### Exercise goal
The reply should consist of the full listing, written out exactly.
:: Dataset content
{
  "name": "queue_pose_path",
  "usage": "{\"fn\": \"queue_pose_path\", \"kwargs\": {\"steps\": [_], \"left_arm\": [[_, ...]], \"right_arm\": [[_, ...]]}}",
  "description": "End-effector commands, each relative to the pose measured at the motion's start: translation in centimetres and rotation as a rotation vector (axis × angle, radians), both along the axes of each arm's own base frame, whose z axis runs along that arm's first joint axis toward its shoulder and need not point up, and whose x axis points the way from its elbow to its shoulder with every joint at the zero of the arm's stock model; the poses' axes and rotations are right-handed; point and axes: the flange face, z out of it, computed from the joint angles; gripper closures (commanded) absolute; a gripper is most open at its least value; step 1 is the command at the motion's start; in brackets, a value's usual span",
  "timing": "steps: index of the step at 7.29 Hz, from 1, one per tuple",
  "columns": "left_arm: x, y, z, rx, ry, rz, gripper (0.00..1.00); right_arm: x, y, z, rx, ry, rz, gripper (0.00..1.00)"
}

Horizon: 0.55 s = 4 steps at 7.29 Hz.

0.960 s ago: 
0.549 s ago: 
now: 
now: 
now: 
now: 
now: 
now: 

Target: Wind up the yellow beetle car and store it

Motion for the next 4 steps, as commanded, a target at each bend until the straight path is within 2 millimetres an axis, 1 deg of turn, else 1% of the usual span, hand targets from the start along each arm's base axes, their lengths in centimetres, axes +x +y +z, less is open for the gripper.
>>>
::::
### Written solution
{
  "name": "queue_pose_path",
  "usage": "{\"fn\": \"queue_pose_path\", \"kwargs\": {\"steps\": [_], \"left_arm\": [[_, ...]], \"right_arm\": [[_, ...]]}}",
  "description": "End-effector commands, each relative to the pose measured at the motion's start: translation in centimetres and rotation as a rotation vector (axis × angle, radians), both along the axes of each arm's own base frame, whose z axis runs along that arm's first joint axis toward its shoulder and need not point up, and whose x axis points the way from its elbow to its shoulder with every joint at the zero of the arm's stock model; the poses' axes and rotations are right-handed; point and axes: the flange face, z out of it, computed from the joint angles; gripper closures (commanded) absolute; a gripper is most open at its least value; step 1 is the command at the motion's start; in brackets, a value's usual span",
  "timing": "steps: index of the step at 7.29 Hz, from 1, one per tuple",
  "columns": "left_arm: x, y, z, rx, ry, rz, gripper (0.00..1.00); right_arm: x, y, z, rx, ry, rz, gripper (0.00..1.00)"
}

Horizon: 0.55 s = 4 steps at 7.29 Hz.

0.960 s ago: 
0.549 s ago: 
now: 
now: 
now: 
now: 
now: 
now: 

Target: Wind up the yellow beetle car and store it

Motion for the next 4 steps, as commanded, a target at each bend until the straight path is within 2 millimetres an axis, 1 deg of turn, else 1% of the usual span, hand targets from the start along each arm's base axes, their lengths in centimetres, axes +x +y +z, less is open for the gripper.
>>>

The required output has been given.